Work place: Department of Communication Engineering, Vellore Institute of Technology, Vellore, 632014, Tamil Nadu, India
E-mail: mkhota.mnnit@gmail.com
Website:
Research Interests: Signal Processing, Optimization
Biography
Malaya Kumar Hota is a Professor in the Department of Communication Engineering, School of Electronics Engineering at Vellore Institute of Technology, Vellore, Tamil Nadu, India. He was previously a Professor and Principal at Synergy Institute of Engineering and Technology, Dhenkanal, Odisha. He has more than twenty years of teaching and research experience. He received his M.Tech. in Electronics Engineering from Visvesvaraya National Institute of Technology, Nagpur, India, in 2002 and his Ph.D. in Electronics and Communication Engineering from Motilal Nehru National Institute of Technology, Allahabad, India, in 2011. He has authored or co-authored about thirty-five publications. He received one MODROBS grant from AICTE for the Modernization of Digital Signal Processing Lab. His biography has been included in Marquis Who’s Who in Science and Engineering and also in Marquis Who’s Who in the World.

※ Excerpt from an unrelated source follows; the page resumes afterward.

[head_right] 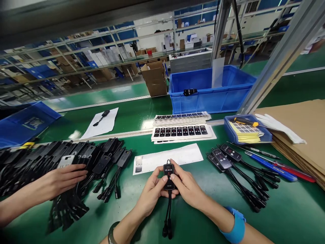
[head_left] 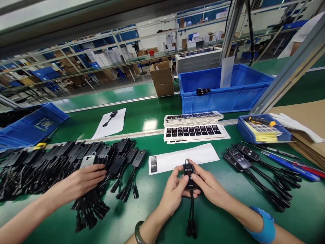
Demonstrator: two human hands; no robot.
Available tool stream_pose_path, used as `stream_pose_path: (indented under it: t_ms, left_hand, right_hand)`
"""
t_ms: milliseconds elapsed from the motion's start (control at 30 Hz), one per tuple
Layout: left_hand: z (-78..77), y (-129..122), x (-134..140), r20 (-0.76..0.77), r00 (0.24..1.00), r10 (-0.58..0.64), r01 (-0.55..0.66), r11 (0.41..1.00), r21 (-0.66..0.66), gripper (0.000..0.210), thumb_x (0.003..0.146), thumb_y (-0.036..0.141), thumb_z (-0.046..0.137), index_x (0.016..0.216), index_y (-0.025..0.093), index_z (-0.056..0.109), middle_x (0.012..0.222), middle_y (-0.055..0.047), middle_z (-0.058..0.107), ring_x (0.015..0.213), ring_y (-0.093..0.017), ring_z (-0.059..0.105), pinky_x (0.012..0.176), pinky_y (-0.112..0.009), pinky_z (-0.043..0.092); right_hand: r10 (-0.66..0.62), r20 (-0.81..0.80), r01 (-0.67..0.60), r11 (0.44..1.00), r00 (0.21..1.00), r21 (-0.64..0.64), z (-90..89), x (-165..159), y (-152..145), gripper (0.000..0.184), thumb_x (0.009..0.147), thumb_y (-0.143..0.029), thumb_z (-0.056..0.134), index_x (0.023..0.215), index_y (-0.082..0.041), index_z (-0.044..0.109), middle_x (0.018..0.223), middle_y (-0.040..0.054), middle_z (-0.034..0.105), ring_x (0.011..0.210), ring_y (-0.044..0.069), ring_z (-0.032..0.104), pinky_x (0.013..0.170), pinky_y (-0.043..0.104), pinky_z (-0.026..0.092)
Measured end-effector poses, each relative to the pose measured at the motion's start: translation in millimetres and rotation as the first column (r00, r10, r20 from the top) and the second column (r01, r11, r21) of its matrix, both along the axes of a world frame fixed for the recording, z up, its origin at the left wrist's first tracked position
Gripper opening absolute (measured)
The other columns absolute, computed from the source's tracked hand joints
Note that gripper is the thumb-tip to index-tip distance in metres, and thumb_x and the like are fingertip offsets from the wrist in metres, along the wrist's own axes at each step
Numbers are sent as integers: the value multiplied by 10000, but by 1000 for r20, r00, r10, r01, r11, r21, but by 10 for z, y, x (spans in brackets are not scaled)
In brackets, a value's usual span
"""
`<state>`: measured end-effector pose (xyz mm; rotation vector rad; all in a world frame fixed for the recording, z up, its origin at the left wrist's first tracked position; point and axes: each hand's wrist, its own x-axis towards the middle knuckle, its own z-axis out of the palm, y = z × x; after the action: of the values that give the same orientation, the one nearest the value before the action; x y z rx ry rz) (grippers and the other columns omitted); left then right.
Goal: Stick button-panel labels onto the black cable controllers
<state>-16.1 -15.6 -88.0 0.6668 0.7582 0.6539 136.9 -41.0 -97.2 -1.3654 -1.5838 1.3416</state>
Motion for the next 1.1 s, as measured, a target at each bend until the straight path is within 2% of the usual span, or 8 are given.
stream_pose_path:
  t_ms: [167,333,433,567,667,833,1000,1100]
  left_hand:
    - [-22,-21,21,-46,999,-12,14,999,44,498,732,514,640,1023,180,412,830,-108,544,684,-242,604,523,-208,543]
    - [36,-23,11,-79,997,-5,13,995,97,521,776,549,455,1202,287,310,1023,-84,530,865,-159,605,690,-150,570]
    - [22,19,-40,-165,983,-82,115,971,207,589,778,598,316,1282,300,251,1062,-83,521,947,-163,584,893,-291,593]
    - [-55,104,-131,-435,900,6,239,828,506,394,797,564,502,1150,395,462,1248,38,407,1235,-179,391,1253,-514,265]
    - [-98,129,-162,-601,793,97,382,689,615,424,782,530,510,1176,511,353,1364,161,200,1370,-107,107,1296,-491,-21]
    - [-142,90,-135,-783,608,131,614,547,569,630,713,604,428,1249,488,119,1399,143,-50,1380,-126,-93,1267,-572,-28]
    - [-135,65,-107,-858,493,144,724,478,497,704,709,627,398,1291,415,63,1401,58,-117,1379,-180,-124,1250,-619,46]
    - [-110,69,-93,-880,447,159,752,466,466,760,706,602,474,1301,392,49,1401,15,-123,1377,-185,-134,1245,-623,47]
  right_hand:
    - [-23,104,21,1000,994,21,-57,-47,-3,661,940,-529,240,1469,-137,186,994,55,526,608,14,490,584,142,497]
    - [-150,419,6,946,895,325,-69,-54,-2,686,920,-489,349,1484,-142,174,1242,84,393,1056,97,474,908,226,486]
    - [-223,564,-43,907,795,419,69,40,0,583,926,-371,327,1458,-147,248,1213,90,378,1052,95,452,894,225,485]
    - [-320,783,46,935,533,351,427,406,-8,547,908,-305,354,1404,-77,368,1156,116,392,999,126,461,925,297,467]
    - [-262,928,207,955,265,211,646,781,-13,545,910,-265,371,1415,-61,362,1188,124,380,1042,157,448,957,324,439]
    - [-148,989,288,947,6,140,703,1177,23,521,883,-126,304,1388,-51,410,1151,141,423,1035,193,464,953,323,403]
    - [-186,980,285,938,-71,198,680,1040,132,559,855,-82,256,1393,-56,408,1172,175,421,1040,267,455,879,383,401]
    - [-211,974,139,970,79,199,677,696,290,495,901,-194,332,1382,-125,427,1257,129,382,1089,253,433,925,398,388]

His main research interest is in digital signal processing, genomic signal processing, biomedical signal processing, seismic signal processing, and optimization techniques.

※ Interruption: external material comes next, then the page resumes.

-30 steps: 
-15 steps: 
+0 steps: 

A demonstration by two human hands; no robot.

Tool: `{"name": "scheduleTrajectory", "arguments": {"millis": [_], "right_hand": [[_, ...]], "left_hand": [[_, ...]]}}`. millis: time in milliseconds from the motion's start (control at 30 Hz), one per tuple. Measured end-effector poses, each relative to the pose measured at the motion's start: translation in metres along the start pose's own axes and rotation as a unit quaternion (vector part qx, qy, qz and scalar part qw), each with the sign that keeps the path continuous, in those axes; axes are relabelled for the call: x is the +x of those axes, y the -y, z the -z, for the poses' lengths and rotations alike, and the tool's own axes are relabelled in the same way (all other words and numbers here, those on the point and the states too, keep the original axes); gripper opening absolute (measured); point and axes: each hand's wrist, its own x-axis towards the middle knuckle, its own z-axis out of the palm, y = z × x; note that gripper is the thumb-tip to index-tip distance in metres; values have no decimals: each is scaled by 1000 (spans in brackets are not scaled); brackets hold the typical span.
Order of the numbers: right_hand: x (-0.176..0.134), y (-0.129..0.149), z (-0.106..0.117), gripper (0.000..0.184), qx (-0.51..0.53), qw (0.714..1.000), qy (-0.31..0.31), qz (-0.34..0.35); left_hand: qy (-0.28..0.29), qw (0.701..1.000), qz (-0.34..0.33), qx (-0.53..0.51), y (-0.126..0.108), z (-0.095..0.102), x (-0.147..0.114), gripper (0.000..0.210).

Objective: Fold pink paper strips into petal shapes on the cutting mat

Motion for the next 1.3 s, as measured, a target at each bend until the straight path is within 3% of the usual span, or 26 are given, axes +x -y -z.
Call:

By Pavan G. Malghan Malaya Kumar Hota
DOI: https://doi.org/10.5815/ijigsp.2024.04.05, Pub. Date: 8 Aug. 2024
Removing undesirable artifacts in electrocardiogram signals is essential for biological signal processing as the signal gets distorted and makes appropriate investigation challenging. A primary source of distortion affecting recordings is the 50Hz power line interference. To get a high-quality recording, we used a filtering method based on an efficient decomposition technique known as variational mode extraction. This approach is similar to the variational mode decomposition methodology but with a few alterations in mathematical computation. First, it extracts the noise efficiently in a specific frequency band. Then, we apply the discrete wavelet transform to the signal, employing soft thresholding. As a result, it eliminates the extra noise and filters the electrocardiogram signal. We evaluated the efficacy of our proposed method using an arrhythmia database. Furthermore, we compared recent decomposition methods on six random signals using signal-to-noise ratios, mean square errors, correlation coefficients, and other signal features. Our method also efficiently eliminates varying amplitude of powerline noise and finally outperforms decomposition strategies regarding noise reduction and processing complexity across all signal parameters.